Your assignment -
Only the count is needed. Count the lines below with the word "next" in them.

(Stored dataset items)
______
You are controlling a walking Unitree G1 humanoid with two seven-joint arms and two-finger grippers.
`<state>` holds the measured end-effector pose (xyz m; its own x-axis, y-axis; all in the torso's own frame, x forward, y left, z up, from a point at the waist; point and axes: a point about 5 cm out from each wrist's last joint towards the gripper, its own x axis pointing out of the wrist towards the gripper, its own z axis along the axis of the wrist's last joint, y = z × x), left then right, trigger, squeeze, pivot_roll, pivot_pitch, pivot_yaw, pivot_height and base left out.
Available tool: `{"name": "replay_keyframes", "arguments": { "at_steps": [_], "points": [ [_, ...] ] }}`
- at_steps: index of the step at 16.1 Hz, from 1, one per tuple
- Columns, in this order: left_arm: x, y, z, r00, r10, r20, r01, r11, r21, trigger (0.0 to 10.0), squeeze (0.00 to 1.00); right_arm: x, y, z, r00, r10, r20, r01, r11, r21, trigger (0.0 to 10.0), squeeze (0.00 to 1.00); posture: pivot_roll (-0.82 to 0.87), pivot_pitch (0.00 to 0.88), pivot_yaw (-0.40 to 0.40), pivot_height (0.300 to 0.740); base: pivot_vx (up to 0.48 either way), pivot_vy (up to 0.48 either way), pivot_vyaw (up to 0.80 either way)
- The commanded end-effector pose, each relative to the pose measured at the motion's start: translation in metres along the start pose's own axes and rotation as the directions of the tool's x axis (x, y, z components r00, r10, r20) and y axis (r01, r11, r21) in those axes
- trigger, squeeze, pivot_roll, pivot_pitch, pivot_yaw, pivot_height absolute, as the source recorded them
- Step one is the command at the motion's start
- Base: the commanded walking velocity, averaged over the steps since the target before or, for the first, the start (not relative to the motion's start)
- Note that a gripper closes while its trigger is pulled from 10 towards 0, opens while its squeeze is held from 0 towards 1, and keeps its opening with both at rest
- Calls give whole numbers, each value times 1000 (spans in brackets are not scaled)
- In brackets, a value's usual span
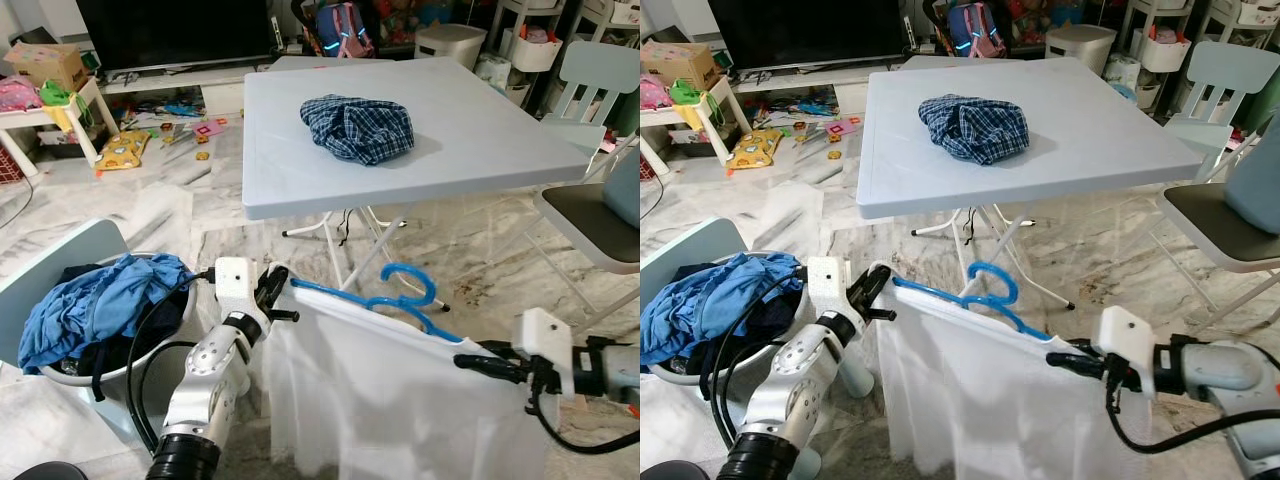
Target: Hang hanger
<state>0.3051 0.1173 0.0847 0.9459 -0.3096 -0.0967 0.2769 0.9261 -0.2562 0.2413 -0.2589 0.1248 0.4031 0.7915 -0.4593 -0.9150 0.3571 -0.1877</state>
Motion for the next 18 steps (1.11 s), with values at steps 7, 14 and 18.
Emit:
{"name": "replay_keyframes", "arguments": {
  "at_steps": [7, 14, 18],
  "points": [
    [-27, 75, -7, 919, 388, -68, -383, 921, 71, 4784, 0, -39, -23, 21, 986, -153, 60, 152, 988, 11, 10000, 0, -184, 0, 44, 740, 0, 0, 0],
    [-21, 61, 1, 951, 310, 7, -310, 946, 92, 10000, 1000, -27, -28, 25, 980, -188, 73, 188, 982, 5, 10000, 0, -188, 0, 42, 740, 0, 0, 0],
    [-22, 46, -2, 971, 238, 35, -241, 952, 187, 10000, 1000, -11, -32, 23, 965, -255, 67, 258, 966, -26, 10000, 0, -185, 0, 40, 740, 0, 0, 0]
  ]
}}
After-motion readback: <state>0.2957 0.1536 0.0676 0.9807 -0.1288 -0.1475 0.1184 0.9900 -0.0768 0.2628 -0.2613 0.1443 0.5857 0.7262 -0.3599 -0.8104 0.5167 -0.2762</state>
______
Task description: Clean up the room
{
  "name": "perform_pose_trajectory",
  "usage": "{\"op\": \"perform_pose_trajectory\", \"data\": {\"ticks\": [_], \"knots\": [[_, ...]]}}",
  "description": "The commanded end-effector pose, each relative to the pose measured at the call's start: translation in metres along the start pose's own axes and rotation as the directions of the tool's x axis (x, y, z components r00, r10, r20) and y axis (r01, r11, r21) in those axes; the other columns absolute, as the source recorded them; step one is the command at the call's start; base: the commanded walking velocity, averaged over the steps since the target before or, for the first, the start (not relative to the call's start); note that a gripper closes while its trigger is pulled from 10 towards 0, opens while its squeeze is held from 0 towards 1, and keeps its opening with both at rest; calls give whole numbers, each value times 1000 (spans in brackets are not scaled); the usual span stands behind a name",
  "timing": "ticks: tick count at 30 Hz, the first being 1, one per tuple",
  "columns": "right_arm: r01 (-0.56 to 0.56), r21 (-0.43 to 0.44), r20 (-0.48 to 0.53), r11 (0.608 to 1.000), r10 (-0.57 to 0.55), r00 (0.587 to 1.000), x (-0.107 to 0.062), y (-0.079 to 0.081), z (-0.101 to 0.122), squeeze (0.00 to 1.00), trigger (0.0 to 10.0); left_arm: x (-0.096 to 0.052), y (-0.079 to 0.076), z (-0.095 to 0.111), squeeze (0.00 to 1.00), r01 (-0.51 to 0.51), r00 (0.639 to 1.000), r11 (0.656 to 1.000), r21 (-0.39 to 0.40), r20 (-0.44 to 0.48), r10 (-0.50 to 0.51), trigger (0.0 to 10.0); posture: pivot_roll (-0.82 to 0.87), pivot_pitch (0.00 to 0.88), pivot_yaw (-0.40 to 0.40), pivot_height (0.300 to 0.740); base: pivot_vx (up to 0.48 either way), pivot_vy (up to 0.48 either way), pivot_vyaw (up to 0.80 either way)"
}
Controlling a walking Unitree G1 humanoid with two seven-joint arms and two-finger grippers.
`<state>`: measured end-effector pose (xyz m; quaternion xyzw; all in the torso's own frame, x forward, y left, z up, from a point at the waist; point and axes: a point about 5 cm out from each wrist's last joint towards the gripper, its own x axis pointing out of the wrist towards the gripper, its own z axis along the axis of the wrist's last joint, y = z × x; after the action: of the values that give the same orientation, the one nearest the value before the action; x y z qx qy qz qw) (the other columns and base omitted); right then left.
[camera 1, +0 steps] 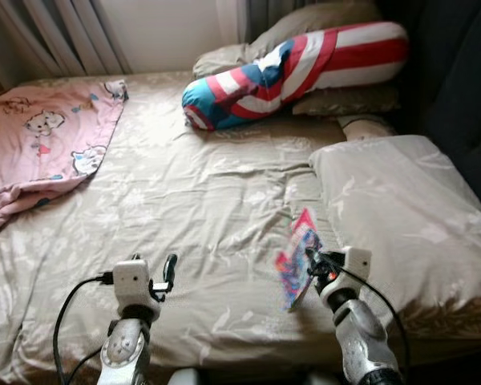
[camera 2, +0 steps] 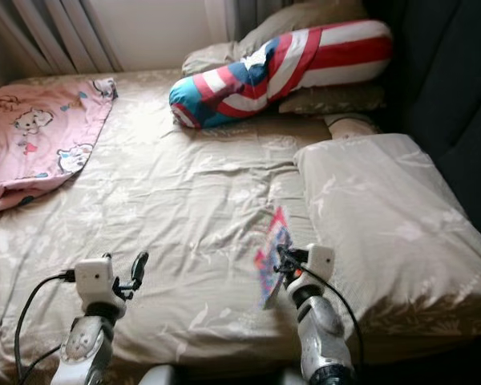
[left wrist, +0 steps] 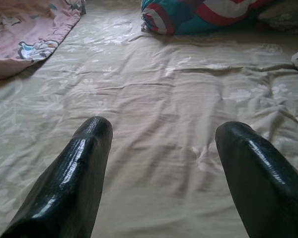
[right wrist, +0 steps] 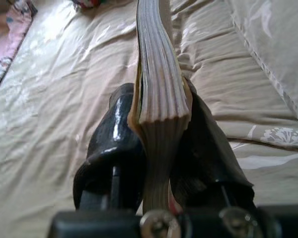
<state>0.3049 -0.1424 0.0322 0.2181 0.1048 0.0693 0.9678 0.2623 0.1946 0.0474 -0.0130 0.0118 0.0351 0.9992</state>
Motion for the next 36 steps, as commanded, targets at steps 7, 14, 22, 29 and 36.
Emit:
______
Result -
2